A assessoria jurídica de MC Livinho emitiu uma manifestação oficial depois que o intérprete passou a figurar como réu em um processo motivado por um incidente com sua motocicleta em uma academia paulistana. Em posicionamento encaminhado à coluna Fábia Oliveira, o advogado, José Estevam Macedo Lima, sustentou que, no estágio atual, inexistem indícios aptos a imputar culpa ao músico. O defensor pontuou ainda que a moto do artista se encontrava posicionado em espaço regulamentado, solicitando moderação antes da consolidação de qualquer juízo de valor.
“A defesa de MC Livinho, representada pelo advogado Dr. José Estevam Macedo Lima, esclarece que a motoneta utilizada pelo artista estava regularmente estacionada nas dependências da academia, em vaga destinada a esse tipo de veículo”, dizia o texto.
O representante sinalizou também confiar em uma avaliação técnica do acervo probatório para delinear com precisão a dinâmica do evento.
“Até o presente momento, não há qualquer elemento que permita atribuir ao artista responsabilidade pelo episódio em apuração. A defesa confia que a análise adequada dos fatos e das provas esclarecerá as circunstâncias do ocorrido e demonstrará que MC Livinho não contribuiu para o evento relatado”.
O corpo jurídico do cantor solicitou também que a controvérsia não resulte em linchamento virtual antes do encerramento das verificações necessárias.
“É fundamental que qualquer manifestação pública sobre o caso respeite o andamento das apurações e evite conclusões antecipadas, especialmente enquanto não houver esclarecimento definitivo sobre os fatos”.
Por fim, os advogados ressaltaram que poderão acionar os meios legais cabíveis caso sejam veiculadas narrativas que considerem inverídicas ou distorcidas.
“A defesa repudia a divulgação de informações sem a devida contextualização, bem como qualquer tentativa de transformar uma situação ainda em apuração em julgamento público ou imputação antecipada de responsabilidade.
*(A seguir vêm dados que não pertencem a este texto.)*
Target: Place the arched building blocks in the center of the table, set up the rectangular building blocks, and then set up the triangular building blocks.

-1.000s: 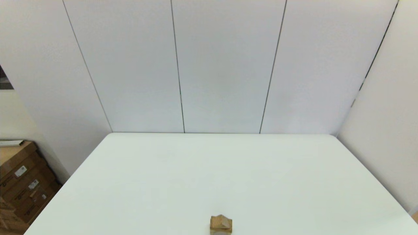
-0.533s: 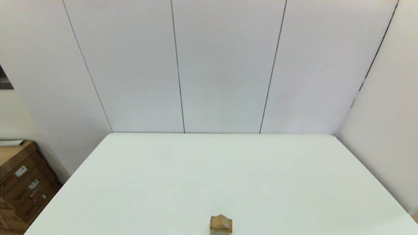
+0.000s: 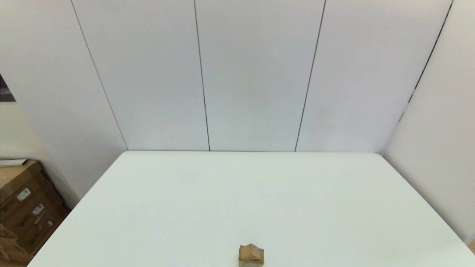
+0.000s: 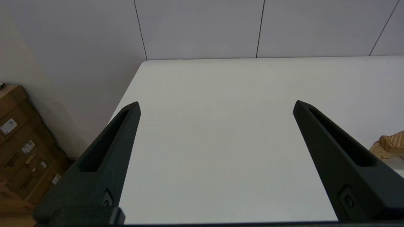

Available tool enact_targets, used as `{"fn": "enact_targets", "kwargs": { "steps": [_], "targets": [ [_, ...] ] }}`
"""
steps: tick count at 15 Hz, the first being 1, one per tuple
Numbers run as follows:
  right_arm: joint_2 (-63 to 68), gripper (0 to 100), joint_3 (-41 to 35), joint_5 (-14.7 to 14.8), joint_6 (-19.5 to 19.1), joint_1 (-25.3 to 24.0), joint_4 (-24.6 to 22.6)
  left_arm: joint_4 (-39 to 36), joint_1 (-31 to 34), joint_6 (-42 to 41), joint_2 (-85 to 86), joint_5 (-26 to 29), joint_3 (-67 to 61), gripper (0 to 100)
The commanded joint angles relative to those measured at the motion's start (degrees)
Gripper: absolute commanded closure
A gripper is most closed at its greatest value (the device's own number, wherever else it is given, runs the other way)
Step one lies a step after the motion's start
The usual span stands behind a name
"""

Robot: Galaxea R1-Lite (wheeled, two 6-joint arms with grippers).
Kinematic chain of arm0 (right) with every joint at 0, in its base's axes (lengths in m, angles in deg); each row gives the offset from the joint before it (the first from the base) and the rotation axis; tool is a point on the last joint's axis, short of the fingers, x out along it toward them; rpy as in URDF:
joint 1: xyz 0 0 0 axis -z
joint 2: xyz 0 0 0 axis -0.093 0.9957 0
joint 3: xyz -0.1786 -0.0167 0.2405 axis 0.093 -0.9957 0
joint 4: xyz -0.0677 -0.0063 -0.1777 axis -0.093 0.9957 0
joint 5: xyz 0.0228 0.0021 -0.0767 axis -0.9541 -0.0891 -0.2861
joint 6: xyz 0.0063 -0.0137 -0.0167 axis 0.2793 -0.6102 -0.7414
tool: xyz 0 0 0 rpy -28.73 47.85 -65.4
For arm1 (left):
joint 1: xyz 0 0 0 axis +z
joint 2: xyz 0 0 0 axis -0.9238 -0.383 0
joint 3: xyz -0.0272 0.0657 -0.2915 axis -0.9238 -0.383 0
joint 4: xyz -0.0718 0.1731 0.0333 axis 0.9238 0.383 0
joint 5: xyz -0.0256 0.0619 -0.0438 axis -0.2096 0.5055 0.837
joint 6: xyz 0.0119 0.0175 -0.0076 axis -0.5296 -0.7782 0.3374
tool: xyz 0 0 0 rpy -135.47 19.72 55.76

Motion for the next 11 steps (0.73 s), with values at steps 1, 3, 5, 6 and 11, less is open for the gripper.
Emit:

Por fim, reafirma seu compromisso com a verdade, com o devido processo legal e com a preservação da honra e da imagem de seu cliente. Eventuais informações falsas, excessos ou imputações indevidas poderão resultar na adoção das medidas jurídicas cabíveis”.
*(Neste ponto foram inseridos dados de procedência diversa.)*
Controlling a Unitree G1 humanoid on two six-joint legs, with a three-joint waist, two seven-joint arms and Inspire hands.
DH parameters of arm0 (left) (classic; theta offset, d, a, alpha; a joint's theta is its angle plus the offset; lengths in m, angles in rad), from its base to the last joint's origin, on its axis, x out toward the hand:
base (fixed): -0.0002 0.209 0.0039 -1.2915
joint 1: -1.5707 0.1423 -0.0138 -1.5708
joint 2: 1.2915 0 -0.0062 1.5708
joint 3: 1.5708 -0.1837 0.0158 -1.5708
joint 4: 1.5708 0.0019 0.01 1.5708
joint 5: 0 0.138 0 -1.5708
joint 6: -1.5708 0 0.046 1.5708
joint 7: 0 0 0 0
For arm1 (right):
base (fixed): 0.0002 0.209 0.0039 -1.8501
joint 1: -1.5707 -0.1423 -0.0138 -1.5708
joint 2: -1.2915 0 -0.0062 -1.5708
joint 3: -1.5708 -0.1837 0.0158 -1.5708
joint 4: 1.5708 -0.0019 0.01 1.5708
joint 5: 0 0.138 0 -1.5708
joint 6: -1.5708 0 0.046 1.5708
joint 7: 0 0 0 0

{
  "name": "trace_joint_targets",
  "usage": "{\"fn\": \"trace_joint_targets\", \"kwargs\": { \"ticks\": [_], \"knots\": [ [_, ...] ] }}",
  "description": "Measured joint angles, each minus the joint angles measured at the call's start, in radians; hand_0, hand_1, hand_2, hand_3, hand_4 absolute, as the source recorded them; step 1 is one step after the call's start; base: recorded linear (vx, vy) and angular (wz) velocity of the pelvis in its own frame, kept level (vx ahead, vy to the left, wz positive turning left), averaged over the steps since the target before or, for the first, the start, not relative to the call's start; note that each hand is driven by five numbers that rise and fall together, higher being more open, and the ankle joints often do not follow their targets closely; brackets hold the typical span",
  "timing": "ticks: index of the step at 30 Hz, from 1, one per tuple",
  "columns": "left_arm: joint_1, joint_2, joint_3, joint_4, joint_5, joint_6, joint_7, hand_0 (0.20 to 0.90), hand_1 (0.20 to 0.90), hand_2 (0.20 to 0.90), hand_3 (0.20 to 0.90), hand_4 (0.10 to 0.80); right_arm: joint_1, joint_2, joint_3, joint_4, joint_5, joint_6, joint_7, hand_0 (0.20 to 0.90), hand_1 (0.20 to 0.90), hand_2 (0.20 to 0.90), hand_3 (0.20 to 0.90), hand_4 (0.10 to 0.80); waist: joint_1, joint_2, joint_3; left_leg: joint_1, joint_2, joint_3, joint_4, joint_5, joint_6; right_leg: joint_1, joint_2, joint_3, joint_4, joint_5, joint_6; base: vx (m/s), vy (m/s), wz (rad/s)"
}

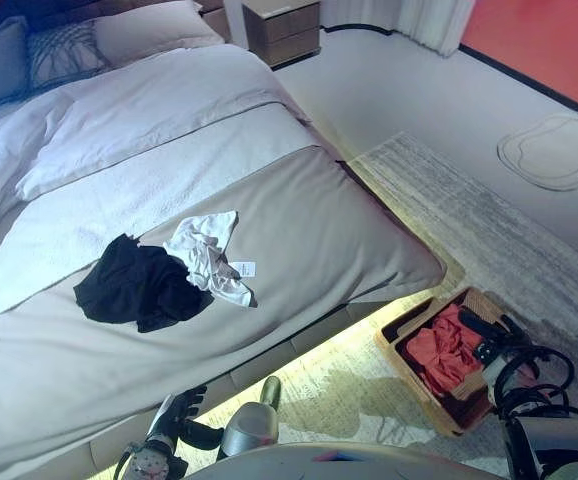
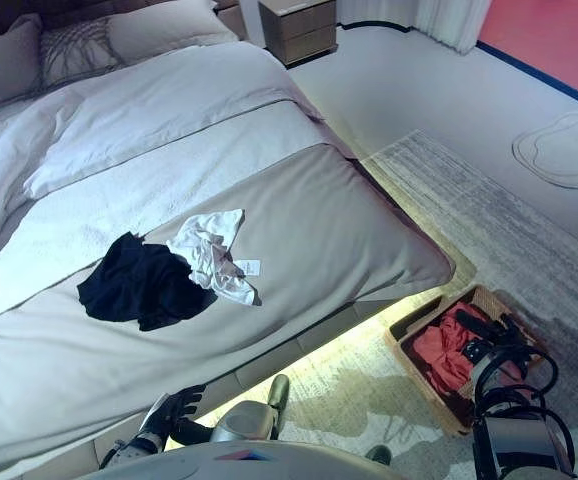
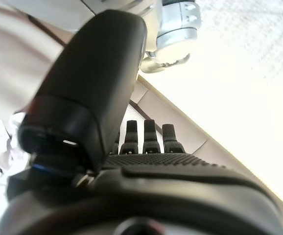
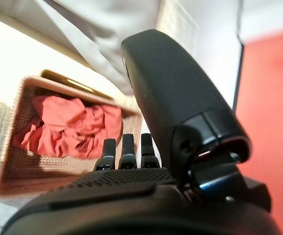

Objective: Pick up the clothes from the bed and place them into the basket

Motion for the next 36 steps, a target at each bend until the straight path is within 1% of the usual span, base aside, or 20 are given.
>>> {"fn": "trace_joint_targets", "kwargs": {
  "ticks": [4, 5, 6, 7, 8, 9, 10, 11, 14, 15, 17, 18, 19, 20, 22, 24, 25, 28, 31, 36],
  "knots": [
    [0.002, -0.002, 0.043, 0.038, 0.001, -0.009, 0.003, 0.9, 0.9, 0.9, 0.9, 0.8, -0.01, 0.012, 0.04, 0.001, -0.062, 0.019, 0.049, 0.9, 0.9, 0.9, 0.9, 0.8, 0.048, -0.01, -0.007, -0.009, -0.011, -0.046, 0.012, -0.001, -0.003, 0.032, 0.002, -0.042, 0.005, -0.022, 0.006, 0.088, 0.11, 0.54],
    [-0.003, 0.001, 0.048, 0.051, 0.008, -0.009, 0.003, 0.9, 0.9, 0.9, 0.9, 0.8, -0.01, 0.012, 0.062, -0.003, -0.087, 0.024, 0.063, 0.9, 0.9, 0.9, 0.9, 0.8, 0.043, -0.011, -0.009, -0.034, -0.011, 0.016, 0.014, -0.019, -0.009, 0.061, 0.001, -0.103, 0.005, -0.023, 0.008, -0.011, 0.254, 1.11],
    [-0.01, 0.006, 0.048, 0.057, 0.017, -0.009, 0.001, 0.9, 0.9, 0.9, 0.9, 0.8, -0.006, 0.012, 0.069, -0.003, -0.104, 0.031, 0.068, 0.9, 0.9, 0.9, 0.9, 0.8, 0.028, -0.016, -0.007, -0.049, 0.017, 0.127, 0.026, -0.036, 0.002, 0.083, 0.0, -0.162, 0.006, -0.022, 0.01, -0.021, 0.273, 1.38],
    [-0.017, 0.01, 0.047, 0.058, 0.024, -0.006, -0.001, 0.9, 0.9, 0.9, 0.9, 0.8, -0.002, 0.012, 0.07, -0.004, -0.114, 0.035, 0.071, 0.9, 0.9, 0.9, 0.9, 0.8, 0.021, -0.024, -0.004, -0.054, 0.028, 0.198, 0.031, -0.048, 0.021, 0.094, -0.007, -0.201, 0.006, -0.02, 0.013, -0.006, 0.229, 1.59],
    [-0.033, 0.015, 0.044, 0.058, 0.032, 0.007, -0.003, 0.9, 0.9, 0.9, 0.9, 0.8, 0.01, 0.012, 0.076, -0.004, -0.144, 0.041, 0.082, 0.9, 0.9, 0.9, 0.9, 0.8, -0.003, -0.052, 0.005, -0.058, 0.046, 0.336, 0.046, -0.058, 0.033, 0.117, -0.026, -0.271, 0.008, -0.024, 0.009, 0.036, 0.217, 1.56],
    [-0.035, 0.014, 0.039, 0.058, 0.032, 0.01, -0.004, 0.9, 0.9, 0.9, 0.9, 0.8, 0.012, 0.012, 0.078, -0.004, -0.17, 0.043, 0.089, 0.9, 0.9, 0.9, 0.9, 0.8, -0.017, -0.052, -0.001, -0.066, 0.051, 0.39, 0.048, -0.051, 0.037, 0.126, -0.035, -0.304, 0.022, -0.044, 0.012, 0.074, 0.242, 1.5],
    [-0.033, 0.008, 0.03, 0.058, 0.032, 0.014, -0.008, 0.9, 0.9, 0.9, 0.9, 0.8, 0.007, 0.008, 0.078, -0.005, -0.194, 0.042, 0.102, 0.9, 0.9, 0.9, 0.9, 0.8, -0.016, -0.043, -0.009, -0.067, 0.043, 0.394, 0.044, -0.011, 0.052, 0.127, -0.043, -0.301, 0.045, -0.056, 0.024, 0.101, 0.24, 0.87],
    [-0.033, 0.008, 0.033, 0.058, 0.032, 0.02, -0.011, 0.9, 0.9, 0.9, 0.9, 0.8, 0.002, 0.013, 0.078, -0.011, -0.226, 0.041, 0.12, 0.9, 0.9, 0.9, 0.9, 0.8, -0.008, -0.044, -0.008, -0.068, 0.03, 0.384, 0.043, 0.02, 0.087, 0.128, -0.055, -0.295, 0.066, -0.061, 0.032, 0.133, 0.26, 0.52],
    [-0.036, 0.011, 0.033, 0.043, 0.032, 0.033, -0.018, 0.9, 0.9, 0.9, 0.9, 0.8, 0.003, 0.032, 0.111, -0.039, -0.352, 0.041, 0.146, 0.9, 0.9, 0.9, 0.9, 0.8, -0.036, -0.061, -0.015, -0.033, -0.055, 0.338, -0.006, 0.006, 0.128, 0.113, -0.166, -0.213, 0.247, -0.061, 0.037, 0.197, 0.348, 0.69],
    [-0.04, 0.013, 0.033, 0.036, 0.032, 0.034, -0.019, 0.9, 0.9, 0.9, 0.9, 0.8, 0.008, 0.032, 0.131, -0.047, -0.396, 0.041, 0.146, 0.9, 0.9, 0.9, 0.9, 0.8, -0.045, -0.061, -0.016, -0.01, -0.079, 0.321, -0.031, 0.007, 0.136, 0.095, -0.213, -0.174, 0.351, -0.06, 0.038, 0.165, 0.2, 0.76],
    [-0.068, 0.034, -0.003, 0.016, 0.031, 0.059, -0.02, 0.9, 0.9, 0.9, 0.9, 0.8, 0.019, 0.032, 0.168, -0.068, -0.481, 0.041, 0.139, 0.9, 0.9, 0.9, 0.9, 0.8, -0.088, -0.064, -0.015, 0.016, -0.121, 0.229, -0.056, 0.008, 0.196, -0.009, -0.303, 0.003, 0.652, -0.053, 0.031, 0.062, 0.008, 1.11],
    [-0.081, 0.045, -0.023, 0.008, 0.031, 0.067, -0.02, 0.9, 0.9, 0.9, 0.9, 0.8, 0.021, 0.032, 0.183, -0.071, -0.493, 0.039, 0.139, 0.9, 0.9, 0.9, 0.9, 0.8, -0.101, -0.064, -0.015, 0.016, -0.126, 0.206, -0.055, 0.013, 0.209, -0.042, -0.299, 0.062, 0.704, -0.067, 0.048, 0.039, -0.213, 1.33],
    [-0.129, 0.067, -0.071, -0.008, 0.031, 0.077, -0.016, 0.9, 0.9, 0.9, 0.9, 0.8, 0.02, 0.032, 0.21, -0.088, -0.511, 0.038, 0.132, 0.9, 0.9, 0.9, 0.9, 0.8, -0.12, -0.043, -0.005, 0.014, -0.108, 0.134, -0.055, 0.024, 0.224, -0.112, -0.207, 0.17, 0.696, -0.102, 0.085, 0.089, -0.28, 1.33],
    [-0.15, 0.081, -0.083, -0.026, 0.029, 0.077, -0.016, 0.9, 0.9, 0.9, 0.9, 0.8, 0.019, 0.032, 0.226, -0.106, -0.514, 0.038, 0.129, 0.9, 0.9, 0.9, 0.9, 0.8, -0.146, -0.029, 0.003, 0.011, -0.096, 0.083, -0.055, 0.027, 0.221, -0.135, -0.131, 0.208, 0.629, -0.114, 0.074, 0.075, -0.303, 1.32],
    [-0.18, 0.097, -0.084, -0.039, 0.02, 0.074, -0.012, 0.9, 0.9, 0.9, 0.9, 0.8, 0.019, 0.03, 0.231, -0.124, -0.515, 0.037, 0.127, 0.9, 0.9, 0.9, 0.9, 0.8, -0.174, -0.047, -0.005, -0.003, -0.111, 0.034, -0.057, 0.013, 0.202, -0.197, -0.079, 0.235, 0.476, -0.115, 0.072, 0.018, -0.302, 1.02],
    [-0.194, 0.1, -0.084, -0.039, 0.01, 0.083, -0.007, 0.9, 0.9, 0.9, 0.9, 0.8, 0.012, 0.018, 0.232, -0.155, -0.515, 0.03, 0.124, 0.9, 0.9, 0.9, 0.9, 0.8, -0.182, -0.057, -0.008, -0.018, -0.127, 0.016, -0.06, 0.009, 0.204, -0.249, -0.056, 0.234, 0.264, -0.096, 0.05, 0.02, -0.287, 0.68],
    [-0.197, 0.102, -0.087, -0.039, -0.002, 0.093, -0.001, 0.9, 0.9, 0.9, 0.9, 0.8, 0.002, 0.014, 0.237, -0.16, -0.522, 0.014, 0.123, 0.9, 0.9, 0.9, 0.9, 0.8, -0.194, -0.059, -0.008, -0.034, -0.135, -0.018, -0.059, 0.008, 0.205, -0.286, -0.044, 0.275, 0.178, -0.065, 0.021, 0.153, -0.212, 0.87],
    [-0.19, 0.112, -0.084, -0.044, -0.009, 0.095, 0.0, 0.9, 0.9, 0.9, 0.9, 0.8, 0.005, 0.012, 0.236, -0.158, -0.538, 0.016, 0.123, 0.9, 0.9, 0.9, 0.9, 0.8, -0.212, -0.085, -0.005, -0.045, -0.141, -0.046, -0.057, 0.007, 0.204, -0.249, -0.035, 0.277, 0.094, -0.055, 0.019, 0.175, -0.127, 0.88],
    [-0.126, 0.112, -0.081, -0.052, -0.017, 0.097, 0.004, 0.9, 0.9, 0.9, 0.9, 0.8, -0.003, 0.006, 0.253, -0.159, -0.616, 0.004, 0.123, 0.9, 0.9, 0.9, 0.9, 0.8, -0.174, -0.106, 0.002, -0.012, -0.138, -0.054, -0.06, -0.015, 0.17, -0.171, -0.026, 0.25, 0.006, 0.049, 0.01, 0.044, -0.09, 0.23],
    [-0.062, 0.113, -0.081, -0.046, -0.018, 0.098, 0.003, 0.9, 0.9, 0.9, 0.9, 0.8, -0.117, -0.043, 0.347, -0.159, -0.681, -0.008, 0.117, 0.9, 0.9, 0.9, 0.9, 0.8, -0.124, -0.116, 0.023, -0.059, -0.082, -0.036, -0.043, -0.012, 0.113, -0.199, 0.014, 0.197, 0.007, 0.075, -0.006, -0.091, -0.074, 0.19]
  ]
}}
A disputa judicial teve início por iniciativa de Ronet dos Santos Silva e Gustavo Henrique Silva em meados de agosto. De acordo com as alegações, em junho, Gustavo dirigiu um veículo pertencente a Ronet até o estacionamento do centro esportivo na capital. O processo narra que a motocicleta utilizada por Livinho teria tombado e atingido a lataria do carro, resultando em danos materiais. Os requerentes argumentam que colaboradores da academia verificaram que o veículo duas rodas teria “escapado” por ter sido deixado sem engate, o que classificaram como um ato de “flagrante imprudência”.
A dupla afirmou que, embora tenha havido fornecimento de dados para contato e compartilhamento das filmagens de segurança, não se alcançou um entendimento amigável quanto ao custo do conserto. A petição inclui, além do cantor, a unidade Panobianco Tremembé e a empresa Diamond Publisher, descrita como titular da moto.
Os promoventes pleiteiam que as três partes respondam de forma conjunta pelo ressarcimento dos prejuízos patrimoniais e imateriais, totalizando um montante de R$ 5,7 mil.